| PROBLEM DESCRIPTION |
In duplicating the lines below, keep every word unchanged and drop the pictures.

| COLLECTED DATA |
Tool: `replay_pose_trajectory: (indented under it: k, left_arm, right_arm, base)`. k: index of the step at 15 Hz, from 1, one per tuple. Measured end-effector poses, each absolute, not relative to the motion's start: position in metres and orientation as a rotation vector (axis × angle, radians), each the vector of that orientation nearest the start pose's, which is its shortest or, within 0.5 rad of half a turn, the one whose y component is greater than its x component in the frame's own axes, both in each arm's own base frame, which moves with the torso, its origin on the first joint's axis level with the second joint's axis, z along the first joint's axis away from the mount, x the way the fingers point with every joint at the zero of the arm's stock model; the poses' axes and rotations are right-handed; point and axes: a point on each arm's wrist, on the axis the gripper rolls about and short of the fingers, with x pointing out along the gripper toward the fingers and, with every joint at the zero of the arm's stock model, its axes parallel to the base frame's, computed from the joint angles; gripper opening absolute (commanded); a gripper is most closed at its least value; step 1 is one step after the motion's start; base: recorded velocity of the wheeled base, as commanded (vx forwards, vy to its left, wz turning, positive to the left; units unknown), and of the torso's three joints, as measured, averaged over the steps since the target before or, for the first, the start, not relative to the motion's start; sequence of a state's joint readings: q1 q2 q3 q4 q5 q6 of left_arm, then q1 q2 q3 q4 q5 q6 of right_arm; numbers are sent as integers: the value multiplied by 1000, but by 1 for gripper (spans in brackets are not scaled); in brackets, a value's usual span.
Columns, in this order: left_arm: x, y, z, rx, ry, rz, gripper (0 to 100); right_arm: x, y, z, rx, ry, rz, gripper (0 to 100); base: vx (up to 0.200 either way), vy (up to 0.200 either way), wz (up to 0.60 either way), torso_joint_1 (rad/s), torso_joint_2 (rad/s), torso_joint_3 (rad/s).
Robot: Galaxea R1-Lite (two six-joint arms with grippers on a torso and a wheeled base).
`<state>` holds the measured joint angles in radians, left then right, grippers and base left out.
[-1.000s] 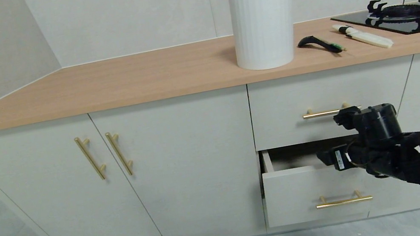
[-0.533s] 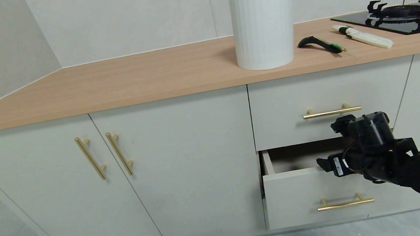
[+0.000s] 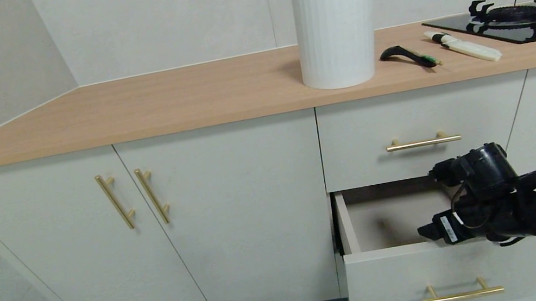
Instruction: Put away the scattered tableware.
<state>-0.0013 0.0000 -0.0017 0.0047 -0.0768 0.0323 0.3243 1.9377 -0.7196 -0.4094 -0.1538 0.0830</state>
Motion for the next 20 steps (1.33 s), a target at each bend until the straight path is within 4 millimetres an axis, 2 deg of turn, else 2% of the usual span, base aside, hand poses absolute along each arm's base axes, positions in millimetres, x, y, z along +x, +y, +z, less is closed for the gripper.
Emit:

| EXERCISE RESULT |
Tool: `replay_pose_trajectory: (indented under it: k, left_arm, right_arm, base)`. k: index of the step at 15 Hz, from 1, one per tuple. Measured end-effector poses, each absolute, not relative to the motion's start: position in metres and orientation as a rotation vector (axis × angle, radians), each the vector of that orientation nearest the start pose's, which is its shortest or, within 0.5 rad of half a turn, the one whose y component is greater than its x component in the frame's own axes, both in each arm's own base frame, which moves with the torso, its origin on the first joint's axis level with the second joint's axis, z along the first joint's axis away from the mount, x the way the fingers point with every joint at the zero of the arm's stock model; the poses' axes and rotations are right-handed; point and axes: a point on each arm's wrist, on the axis the gripper rolls about and short of the fingers, with x pointing out along the gripper toward the fingers and, with every joint at the zero of the arm's stock model, its axes parallel to the base frame's, computed from the joint angles; gripper opening absolute (commanded); a gripper is most closed at its least value; step 1 is one step after the motion's start; base: recorded velocity of the wheeled base, as commanded (vx forwards, vy to its left, wz turning, positive to the left; units unknown), and of the torso's three joints, as measured, averaged over the steps since the target before or, for the first, the start, not relative to the motion's start; sequence of a state's joint readings: q1 q2 q3 q4 q5 q6 of left_arm, then q1 q2 q3 q4 q5 q6 of right_arm; numbers are sent as integers: the value multiplied by 1000, but by 1 for gripper (spans in brackets are not scaled); in brackets, a value's usual span.
Columns, in this order: left_arm: x, y, z, rx, ry, rz, gripper (0 to 100); right_arm: x, y, z, rx, ry, rz, gripper (0 to 100); base: vx (up to 0.200 either way), vy (up to 0.200 either way), wz (up to 0.60 either way), torso_joint_1 (rad/s), torso_joint_2 (rad/s), torso_joint_3 (rad/s).
Robot: Galaxea R1-Lite (two six-joint arms with grippers on a torso and a wheeled base).
`<state>` holds the measured joint angles in radians, left then right, grippers and base left out.
[-1.000s] 
[-0.533s] 
[+0.000s] 
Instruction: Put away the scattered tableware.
<state>-0.0013 0.0000 -0.0017 0.0047 -0.0768 0.0323 0.3243 1.9377 -0.7196 -0.4094 -0.1538 0.0830</state>
Motion for the next 20 steps (1.33 s), a target at each bend until the straight path is within 4 millimetres an axis, 2 deg of turn, else 2% of the usual span, base aside, hand poses absolute along each arm's base axes, positions in millimetres, x, y, z along +x, +y, +z, less is closed for the gripper.
Emit:

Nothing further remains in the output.